┌────────
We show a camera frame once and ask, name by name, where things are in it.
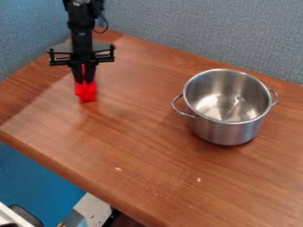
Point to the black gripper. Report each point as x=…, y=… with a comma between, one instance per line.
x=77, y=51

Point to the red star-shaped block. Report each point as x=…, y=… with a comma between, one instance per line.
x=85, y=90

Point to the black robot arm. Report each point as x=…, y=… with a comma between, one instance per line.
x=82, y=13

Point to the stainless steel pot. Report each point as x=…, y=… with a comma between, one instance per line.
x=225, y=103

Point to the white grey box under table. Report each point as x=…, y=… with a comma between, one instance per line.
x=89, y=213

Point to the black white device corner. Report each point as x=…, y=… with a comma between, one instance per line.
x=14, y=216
└────────
┌────────
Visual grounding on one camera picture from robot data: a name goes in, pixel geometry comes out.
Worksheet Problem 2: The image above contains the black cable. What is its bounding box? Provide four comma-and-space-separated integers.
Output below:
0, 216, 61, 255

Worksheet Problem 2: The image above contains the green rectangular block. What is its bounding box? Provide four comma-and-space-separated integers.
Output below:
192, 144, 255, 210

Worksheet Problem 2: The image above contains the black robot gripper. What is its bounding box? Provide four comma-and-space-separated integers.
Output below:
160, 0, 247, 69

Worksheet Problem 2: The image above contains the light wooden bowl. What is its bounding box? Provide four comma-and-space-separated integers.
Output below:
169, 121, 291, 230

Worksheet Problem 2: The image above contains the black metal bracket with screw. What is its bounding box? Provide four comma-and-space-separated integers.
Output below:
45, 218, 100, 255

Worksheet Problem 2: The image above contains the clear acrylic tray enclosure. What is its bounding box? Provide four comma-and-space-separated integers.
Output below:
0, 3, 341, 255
└────────
┌────────
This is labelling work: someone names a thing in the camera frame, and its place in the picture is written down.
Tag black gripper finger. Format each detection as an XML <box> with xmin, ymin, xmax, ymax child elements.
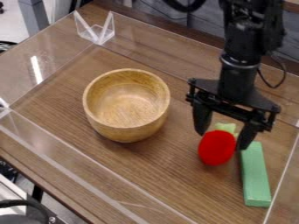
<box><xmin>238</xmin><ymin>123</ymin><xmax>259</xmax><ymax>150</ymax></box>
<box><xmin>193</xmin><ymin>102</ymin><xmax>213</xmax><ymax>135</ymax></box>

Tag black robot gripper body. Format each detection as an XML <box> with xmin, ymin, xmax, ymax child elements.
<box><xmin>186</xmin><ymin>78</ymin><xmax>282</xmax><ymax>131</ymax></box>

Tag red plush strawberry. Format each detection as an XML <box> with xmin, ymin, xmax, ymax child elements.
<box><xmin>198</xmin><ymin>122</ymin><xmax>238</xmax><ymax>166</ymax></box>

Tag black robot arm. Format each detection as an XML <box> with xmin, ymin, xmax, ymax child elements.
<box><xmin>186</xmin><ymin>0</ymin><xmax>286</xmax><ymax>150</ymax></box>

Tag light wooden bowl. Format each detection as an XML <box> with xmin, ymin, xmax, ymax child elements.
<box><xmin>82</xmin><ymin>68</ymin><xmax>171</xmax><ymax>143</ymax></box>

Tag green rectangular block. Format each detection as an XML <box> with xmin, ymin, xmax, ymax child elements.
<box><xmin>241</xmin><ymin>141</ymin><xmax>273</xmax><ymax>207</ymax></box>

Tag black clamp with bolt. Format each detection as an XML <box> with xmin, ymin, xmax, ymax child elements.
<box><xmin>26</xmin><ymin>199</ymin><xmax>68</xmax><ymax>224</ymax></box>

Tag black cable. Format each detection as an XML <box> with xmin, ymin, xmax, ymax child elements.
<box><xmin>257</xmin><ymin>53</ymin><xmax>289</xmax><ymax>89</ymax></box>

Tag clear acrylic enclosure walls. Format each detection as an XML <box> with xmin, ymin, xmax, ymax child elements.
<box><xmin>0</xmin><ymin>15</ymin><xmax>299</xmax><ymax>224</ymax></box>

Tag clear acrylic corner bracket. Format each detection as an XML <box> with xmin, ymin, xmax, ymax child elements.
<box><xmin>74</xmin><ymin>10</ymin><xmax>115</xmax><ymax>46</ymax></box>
└────────
Prompt: Using the listing, count the lines holding the word "Problem" and write down that number alone.

Answer box: 6